*PROBLEM DETAILS:* For the listing below, state how many lines include "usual". The number alone is the answer.

*STORED DATA:*
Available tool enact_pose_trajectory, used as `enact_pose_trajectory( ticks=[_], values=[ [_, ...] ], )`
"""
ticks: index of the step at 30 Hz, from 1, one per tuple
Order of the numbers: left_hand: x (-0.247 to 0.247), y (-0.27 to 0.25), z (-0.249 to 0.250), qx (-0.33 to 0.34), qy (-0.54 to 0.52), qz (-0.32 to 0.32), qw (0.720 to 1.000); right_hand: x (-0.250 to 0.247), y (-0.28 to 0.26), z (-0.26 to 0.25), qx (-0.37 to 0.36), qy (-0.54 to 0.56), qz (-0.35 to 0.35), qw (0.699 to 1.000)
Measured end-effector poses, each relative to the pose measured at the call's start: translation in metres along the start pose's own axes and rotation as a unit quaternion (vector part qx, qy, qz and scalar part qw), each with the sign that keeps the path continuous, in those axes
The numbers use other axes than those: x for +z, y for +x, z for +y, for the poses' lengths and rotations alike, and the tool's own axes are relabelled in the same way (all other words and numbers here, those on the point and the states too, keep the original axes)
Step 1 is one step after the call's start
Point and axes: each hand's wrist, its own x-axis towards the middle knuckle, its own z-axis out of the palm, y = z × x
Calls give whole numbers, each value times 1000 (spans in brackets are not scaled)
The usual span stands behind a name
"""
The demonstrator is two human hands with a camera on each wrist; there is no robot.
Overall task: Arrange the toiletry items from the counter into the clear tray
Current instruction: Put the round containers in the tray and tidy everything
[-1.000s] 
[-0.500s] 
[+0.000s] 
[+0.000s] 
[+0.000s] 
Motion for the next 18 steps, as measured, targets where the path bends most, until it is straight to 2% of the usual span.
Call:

*TASK ANSWER:* 2